Building a simple toolchain extension, the subversive way

I recently ran into a nasty problem, arguably a bug, in GCC. I decided to write a little tool to help me detect when I'm triggering this bug. This post is about how I did that, using some simple but handy helper scripts I've been growing for a while.

The bug is to do with “constructor” functions in GNU C (not to be confused with C++ constructors!). I'll quote from my bug report, slightly edited.

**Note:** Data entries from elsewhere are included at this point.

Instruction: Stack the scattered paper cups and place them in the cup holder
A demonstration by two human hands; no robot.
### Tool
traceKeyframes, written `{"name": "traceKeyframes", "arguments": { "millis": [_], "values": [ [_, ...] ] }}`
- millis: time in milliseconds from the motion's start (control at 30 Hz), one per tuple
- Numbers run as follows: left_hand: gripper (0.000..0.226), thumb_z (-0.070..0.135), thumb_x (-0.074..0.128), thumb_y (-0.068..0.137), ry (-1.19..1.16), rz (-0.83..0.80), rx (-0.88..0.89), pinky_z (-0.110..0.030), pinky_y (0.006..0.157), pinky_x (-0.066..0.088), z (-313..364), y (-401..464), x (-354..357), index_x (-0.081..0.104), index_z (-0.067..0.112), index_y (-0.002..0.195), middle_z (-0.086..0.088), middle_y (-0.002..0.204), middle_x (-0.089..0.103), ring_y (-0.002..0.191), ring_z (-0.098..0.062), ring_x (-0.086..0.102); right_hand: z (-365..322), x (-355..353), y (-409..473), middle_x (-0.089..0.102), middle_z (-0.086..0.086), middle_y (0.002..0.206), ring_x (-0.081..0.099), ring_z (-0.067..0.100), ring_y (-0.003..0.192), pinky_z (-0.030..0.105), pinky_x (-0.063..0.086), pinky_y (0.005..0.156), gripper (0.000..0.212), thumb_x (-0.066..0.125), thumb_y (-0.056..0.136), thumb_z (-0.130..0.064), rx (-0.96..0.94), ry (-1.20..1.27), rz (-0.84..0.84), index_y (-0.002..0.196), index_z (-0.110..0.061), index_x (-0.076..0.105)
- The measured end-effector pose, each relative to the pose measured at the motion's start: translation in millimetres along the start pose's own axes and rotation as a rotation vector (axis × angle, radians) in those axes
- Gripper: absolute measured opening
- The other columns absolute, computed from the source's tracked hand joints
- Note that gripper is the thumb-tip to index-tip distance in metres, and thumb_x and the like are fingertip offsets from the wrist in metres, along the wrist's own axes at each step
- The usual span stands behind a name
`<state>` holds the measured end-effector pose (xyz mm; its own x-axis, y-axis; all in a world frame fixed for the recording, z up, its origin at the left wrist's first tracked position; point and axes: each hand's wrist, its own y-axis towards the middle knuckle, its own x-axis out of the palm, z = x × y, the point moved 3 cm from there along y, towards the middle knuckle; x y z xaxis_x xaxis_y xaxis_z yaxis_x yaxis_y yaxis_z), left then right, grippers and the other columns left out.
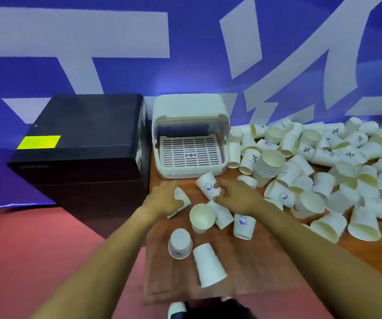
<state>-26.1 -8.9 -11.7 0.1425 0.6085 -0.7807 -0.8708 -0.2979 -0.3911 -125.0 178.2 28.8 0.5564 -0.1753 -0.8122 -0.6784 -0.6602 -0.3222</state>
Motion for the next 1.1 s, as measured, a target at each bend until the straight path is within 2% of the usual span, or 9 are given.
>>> {"name": "traceKeyframes", "arguments": {
  "millis": [100, 233, 400, 667, 767, 867, 967, 1100],
  "values": [
    [0.064, 0.034, 0.063, 0.083, 0.043, -0.042, -0.090, -0.047, 0.102, 0.039, -12, 10, 7, 0.035, 0.024, 0.140, -0.009, 0.140, 0.039, 0.128, -0.035, 0.037, 3, 27, 4, 0.046, 0.002, 0.137, 0.046, 0.021, 0.123, 0.035, 0.040, 0.098, 0.071, 0.065, 0.081, -0.053, -0.015, -0.131, -0.118, 0.141, -0.027, 0.038],
    [0.071, 0.043, 0.068, 0.079, -0.032, -0.042, -0.173, -0.045, 0.102, 0.038, -15, 24, 15, 0.033, 0.023, 0.138, -0.009, 0.139, 0.040, 0.128, -0.035, 0.036, 5, 55, 8, 0.034, -0.004, 0.148, 0.033, 0.022, 0.132, 0.041, 0.028, 0.105, 0.096, 0.071, 0.067, -0.061, -0.283, -0.418, -0.134, 0.146, -0.029, 0.028],
    [0.075, 0.051, 0.068, 0.077, 0.088, -0.009, -0.163, -0.041, 0.103, 0.034, -14, 38, 27, 0.035, 0.021, 0.136, -0.006, 0.137, 0.045, 0.127, -0.033, 0.041, 6, 70, 18, 0.030, -0.003, 0.151, 0.026, 0.022, 0.136, 0.043, 0.018, 0.109, 0.095, 0.070, 0.072, -0.053, -0.322, -0.553, -0.183, 0.149, -0.027, 0.021],
    [0.077, 0.047, 0.066, 0.080, 0.110, -0.002, -0.165, -0.037, 0.096, 0.039, -21, 46, 35, 0.026, 0.028, 0.143, 0.003, 0.138, 0.047, 0.125, -0.025, 0.046, 5, 71, 27, 0.034, -0.007, 0.148, 0.028, 0.020, 0.135, 0.040, 0.023, 0.108, 0.084, 0.066, 0.077, -0.048, -0.257, -0.418, -0.191, 0.148, -0.028, 0.025],
    [0.075, 0.046, 0.069, 0.077, 0.061, 0.008, -0.166, -0.038, 0.093, 0.043, -21, 44, 29, 0.032, 0.026, 0.138, 0.001, 0.135, 0.048, 0.122, -0.025, 0.047, 6, 59, 30, 0.037, -0.004, 0.147, 0.033, 0.022, 0.133, 0.040, 0.030, 0.108, 0.083, 0.067, 0.075, -0.049, -0.127, -0.204, -0.203, 0.146, -0.028, 0.029],
    [0.079, 0.043, 0.072, 0.073, -0.054, 0.018, -0.175, -0.042, 0.094, 0.046, -24, 38, 20, 0.030, 0.028, 0.139, -0.002, 0.132, 0.042, 0.121, -0.028, 0.048, 7, 43, 38, 0.048, -0.002, 0.133, 0.044, 0.022, 0.125, 0.041, 0.038, 0.102, 0.082, 0.071, 0.066, -0.055, -0.075, -0.040, -0.228, 0.138, -0.031, 0.040],
    [0.087, 0.034, 0.075, 0.073, -0.183, 0.046, -0.178, -0.042, 0.097, 0.045, -23, 32, 7, 0.026, 0.028, 0.144, -0.005, 0.131, 0.036, 0.119, -0.031, 0.049, 3, 13, 46, 0.048, -0.006, 0.129, 0.044, 0.015, 0.121, 0.033, 0.037, 0.100, 0.078, 0.075, 0.068, -0.051, -0.069, 0.063, -0.182, 0.135, -0.030, 0.043],
    [0.077, 0.027, 0.075, 0.075, -0.230, 0.143, -0.156, -0.036, 0.095, 0.042, -7, 34, -24, 0.033, 0.020, 0.139, -0.007, 0.124, 0.033, 0.111, -0.033, 0.052, -4, -34, 63, 0.049, -0.003, 0.125, 0.045, 0.016, 0.117, 0.030, 0.038, 0.094, 0.070, 0.077, 0.072, -0.041, -0.071, 0.032, -0.045, 0.132, -0.023, 0.046]
  ]
}}
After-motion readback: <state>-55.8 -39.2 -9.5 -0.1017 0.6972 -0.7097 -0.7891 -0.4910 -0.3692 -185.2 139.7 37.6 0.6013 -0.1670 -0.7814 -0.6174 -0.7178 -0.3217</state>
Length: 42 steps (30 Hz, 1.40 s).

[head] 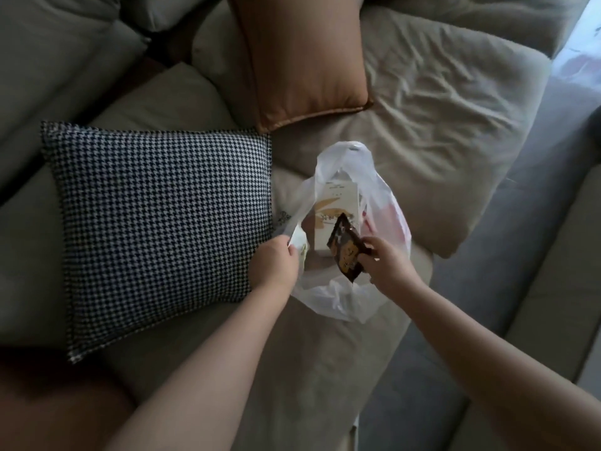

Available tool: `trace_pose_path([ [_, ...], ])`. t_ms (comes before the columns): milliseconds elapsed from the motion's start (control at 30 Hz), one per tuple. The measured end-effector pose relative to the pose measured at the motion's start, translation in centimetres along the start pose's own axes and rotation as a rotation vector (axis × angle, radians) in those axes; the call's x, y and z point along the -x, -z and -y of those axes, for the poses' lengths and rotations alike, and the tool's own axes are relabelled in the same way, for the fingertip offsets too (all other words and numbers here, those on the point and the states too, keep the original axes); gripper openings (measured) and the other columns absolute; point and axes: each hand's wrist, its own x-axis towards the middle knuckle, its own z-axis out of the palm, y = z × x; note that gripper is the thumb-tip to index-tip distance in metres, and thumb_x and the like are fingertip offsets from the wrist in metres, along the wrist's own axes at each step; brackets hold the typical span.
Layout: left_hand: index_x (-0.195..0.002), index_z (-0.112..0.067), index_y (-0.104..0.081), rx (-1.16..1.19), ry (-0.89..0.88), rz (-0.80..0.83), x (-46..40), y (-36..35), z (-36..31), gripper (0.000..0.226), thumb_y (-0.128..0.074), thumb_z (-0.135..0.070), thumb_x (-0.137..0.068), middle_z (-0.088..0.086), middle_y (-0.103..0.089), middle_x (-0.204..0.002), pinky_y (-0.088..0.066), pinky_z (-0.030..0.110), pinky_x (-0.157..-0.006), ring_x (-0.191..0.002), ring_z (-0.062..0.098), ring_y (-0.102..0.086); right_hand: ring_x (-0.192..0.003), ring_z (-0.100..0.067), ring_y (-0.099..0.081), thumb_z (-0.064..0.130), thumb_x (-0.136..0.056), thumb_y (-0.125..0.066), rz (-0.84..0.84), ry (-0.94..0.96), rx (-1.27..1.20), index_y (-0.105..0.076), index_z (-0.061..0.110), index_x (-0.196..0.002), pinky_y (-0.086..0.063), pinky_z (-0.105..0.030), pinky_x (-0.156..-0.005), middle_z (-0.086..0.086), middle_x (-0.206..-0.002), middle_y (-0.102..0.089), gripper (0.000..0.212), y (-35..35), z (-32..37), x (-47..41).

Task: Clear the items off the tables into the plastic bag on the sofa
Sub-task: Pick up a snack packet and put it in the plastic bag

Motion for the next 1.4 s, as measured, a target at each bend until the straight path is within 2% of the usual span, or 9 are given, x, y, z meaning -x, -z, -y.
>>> trace_pose_path([
  [100,-0.125,-0.017,-0.059,-0.024,-0.01,0.037,-0.2,-0.3,-0.2,0.032,-0.044,-0.024,-0.097,0.005,-0.065,-0.122,-0.051,0.036,-0.084,-0.108,0.026,-0.061,-0.112,-0.026,-0.053,0.01,-0.092,-0.05,0.043,0.003,0.051,-0.048,0.017,-0.134,-0.045,-0.04,-0.099,-0.008,-0.128,-0.055,0.042,-0.8,0.0,-0.6],
  [200,-0.125,-0.021,-0.059,-0.06,-0.039,0.064,-0.1,-0.7,-1.1,0.032,-0.043,-0.025,-0.097,0.003,-0.065,-0.122,-0.051,0.034,-0.081,-0.107,0.024,-0.062,-0.12,-0.026,-0.05,0.005,-0.093,-0.045,0.059,-0.019,0.077,-0.043,0.014,-0.137,-0.042,-0.041,-0.103,-0.006,-0.133,-0.053,0.045,-0.7,-1.0,-0.7],
  [500,-0.125,-0.026,-0.057,-0.126,-0.072,0.221,1.8,-3.0,-4.6,0.03,-0.046,-0.029,-0.097,0.0,-0.064,-0.12,-0.042,0.028,-0.076,-0.11,0.021,-0.059,-0.107,-0.02,-0.047,-0.003,-0.091,-0.043,0.254,-0.042,-0.006,-0.052,0.007,-0.131,-0.045,-0.02,-0.08,-0.008,-0.136,-0.047,0.042,-0.8,-2.9,-0.7],
  [667,-0.123,-0.025,-0.057,-0.2,-0.056,0.321,2.1,-4.5,-4.4,0.028,-0.045,-0.026,-0.098,0.003,-0.061,-0.125,-0.043,0.032,-0.083,-0.116,0.025,-0.057,-0.127,-0.025,-0.042,0.003,-0.092,-0.047,0.275,0.04,-0.052,-0.06,0.01,-0.123,-0.039,-0.037,-0.108,-0.009,-0.137,-0.044,0.034,-1.6,-2.0,-0.2],
  [933,-0.13,-0.027,-0.053,-0.157,-0.046,0.333,2.4,-4.8,-4.1,0.034,-0.047,-0.03,-0.096,0.002,-0.058,-0.131,-0.045,0.033,-0.089,-0.12,0.024,-0.054,-0.126,-0.018,-0.047,0.015,-0.09,-0.057,0.143,-0.074,-0.091,-0.047,0.016,-0.135,-0.04,-0.028,-0.098,-0.004,-0.138,-0.05,0.046,0.6,-4.6,1.2],
  [1067,-0.128,-0.027,-0.054,-0.172,-0.08,0.335,2.4,-4.6,-3.8,0.033,-0.049,-0.029,-0.095,0.002,-0.058,-0.13,-0.046,0.034,-0.091,-0.12,0.024,-0.054,-0.131,-0.02,-0.041,0.028,-0.09,-0.058,0.114,0.138,0.368,-0.043,0.023,-0.138,-0.037,-0.032,-0.103,-0.001,-0.14,-0.048,0.05,1.6,-5.3,2.2],
  [1200,-0.131,-0.027,-0.054,-0.209,-0.192,0.362,2.1,-5.8,-2.1,0.04,-0.054,-0.027,-0.091,0.001,-0.056,-0.133,-0.044,0.037,-0.101,-0.125,0.023,-0.048,-0.147,-0.027,0.002,0.035,-0.087,-0.06,0.265,0.489,1.002,-0.028,0.032,-0.145,-0.01,-0.048,-0.118,0.0,-0.155,-0.024,0.066,0.2,-6.6,2.7],
  [1300,-0.136,-0.026,-0.05,-0.16,-0.32,0.396,1.7,-7.1,-0.9,0.044,-0.055,-0.025,-0.092,-0.002,-0.049,-0.142,-0.03,0.038,-0.114,-0.136,0.02,-0.035,-0.147,-0.026,0.006,0.027,-0.092,-0.054,0.144,0.531,0.974,-0.043,0.034,-0.136,0.002,-0.049,-0.118,0.002,-0.153,-0.029,0.047,-1.3,-7.9,2.0],
  [1400,-0.143,-0.028,-0.039,-0.16,-0.374,0.416,1.2,-7.7,-0.3,0.049,-0.047,-0.022,-0.096,-0.003,-0.03,-0.155,-0.017,0.042,-0.12,-0.146,0.022,-0.016,-0.144,-0.02,-0.022,0.031,-0.092,-0.053,0.008,0.503,0.738,-0.065,0.034,-0.109,-0.011,-0.041,-0.116,0.012,-0.132,-0.056,0.021,-1.1,-8.9,1.0],
])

I was surprised to find that my __attribute__((constructor(101))) on a function was
not giving it priority over another constructor whose attribute used a higher number.
It turns out this was owing to an additional prototype that did not mention the
function as being a constructor.

This caused a really subtle initialization bug in my code, and was tough to track
down. At the least, I would expect a warning when the information is discarded.

$ cat test.c
// comment these for correct behaviour, i.e. 1 then 2
static void do_init1(void);
static void do_init2(void);

static void do_init2(void) __attribute__((constructor(102)));
static void do_init2(void)
{
        printf("Init 2!\n");
}

static void do_init1(void) __attribute__((constructor(101)));
static void do_init1(void)
{
        printf("Init 1!\n");
}

int main(void)
{
        return 0;
}

$ cc -save-temps    test.c   -o test
$ ./test
Init 2!
Init 1!
$ grep -B2 init_array test.s
.LFE0:
        .size   do_init2, .-do_init2
        .section        .init_array,"aw"
--
.LFE1:
        .size   do_init1, .-do_init1
        .section        .init_array

The attribute's priority argument is being discarded. It should be visible in the
section name (".init_array.0101" etc.). If the extra prototypes are removed, the
programmer-intended behaviour is restored.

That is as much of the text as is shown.